Although the NRA’s action is a first step in the right direction and must be utilized to make preparations to cope with severe nuclear accidents, it is not free from problems.

The NRA took less than a month to write the guidelines and critics say it did not hold sufficient discussions. There is even criticism that the NRA’s action is an attempt to lay the foundation for restarting reactors now offline. The NRA should sincerely listen to opinions of local governments and citizens and hold full discussions with them.

The NRA left the work of making the fallout-prediction maps to the Japan Nuclear Safety Organization and apparently failed to closely examine them. When making the maps, the JNSO only took into consideration wind velocities and failed to take into account topographical features around each nuclear plant. Maps for six nuclear plants were found to be inaccurate because incorrect data were fed into computers, harming the credibility of the NRA. The NRA must also fully utilize SPEEDI (System for Prediction of Environmental Emergency Dose Information) in the event of a severe nuclear accident.

The 30-km radius zones for special preparations cover 4.8 million people in 135 municipalities in 21 prefectures, compared with the 720,000 people in 45 municipalities in 15 prefectures covered by the previous 8-to-10-km radius zones.

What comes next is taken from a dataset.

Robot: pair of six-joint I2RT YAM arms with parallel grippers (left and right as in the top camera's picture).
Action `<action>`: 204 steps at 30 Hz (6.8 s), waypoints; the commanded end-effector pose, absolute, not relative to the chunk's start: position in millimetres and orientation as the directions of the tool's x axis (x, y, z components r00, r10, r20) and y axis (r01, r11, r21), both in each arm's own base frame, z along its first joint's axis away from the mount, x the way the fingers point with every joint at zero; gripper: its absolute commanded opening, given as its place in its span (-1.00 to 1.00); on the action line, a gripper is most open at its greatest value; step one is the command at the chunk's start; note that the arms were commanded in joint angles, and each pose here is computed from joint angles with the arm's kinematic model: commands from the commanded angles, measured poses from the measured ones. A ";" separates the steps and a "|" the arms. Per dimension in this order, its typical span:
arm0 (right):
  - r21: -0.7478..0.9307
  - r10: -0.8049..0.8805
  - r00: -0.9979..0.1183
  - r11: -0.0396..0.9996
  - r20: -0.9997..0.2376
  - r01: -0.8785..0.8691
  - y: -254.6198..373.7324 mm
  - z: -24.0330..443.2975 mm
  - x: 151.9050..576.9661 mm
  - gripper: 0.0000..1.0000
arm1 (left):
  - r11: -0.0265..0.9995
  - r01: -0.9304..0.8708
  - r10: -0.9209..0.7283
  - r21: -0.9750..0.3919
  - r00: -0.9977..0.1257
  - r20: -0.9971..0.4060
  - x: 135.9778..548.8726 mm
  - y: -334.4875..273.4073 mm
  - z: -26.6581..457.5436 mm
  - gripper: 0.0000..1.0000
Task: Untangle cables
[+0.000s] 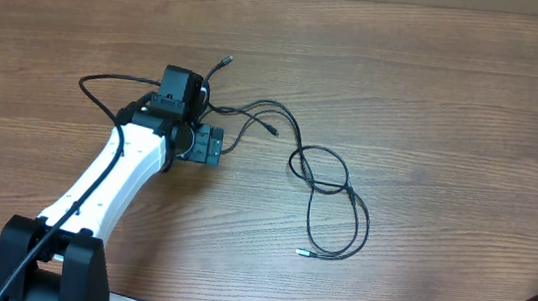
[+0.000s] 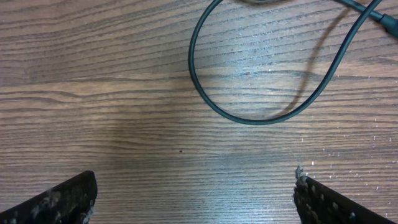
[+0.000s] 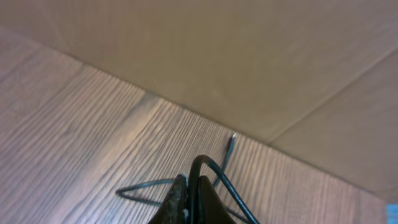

Municipalities in those zones are supposed to work out nuclear disaster mitigation plans by the end of March 2013. They must devise concrete plans to safely evacuate local residents. Cooperation with the power industry and among neighboring municipalities will be necessary.

The government should consider decommissioning nuclear power plants in areas where effective emergency preparations cannot be made and suspending the operation of Kansai Electric Power Co.’s Oi Nos. 3 and 4 reactors, which were restarted before the new guidelines were established.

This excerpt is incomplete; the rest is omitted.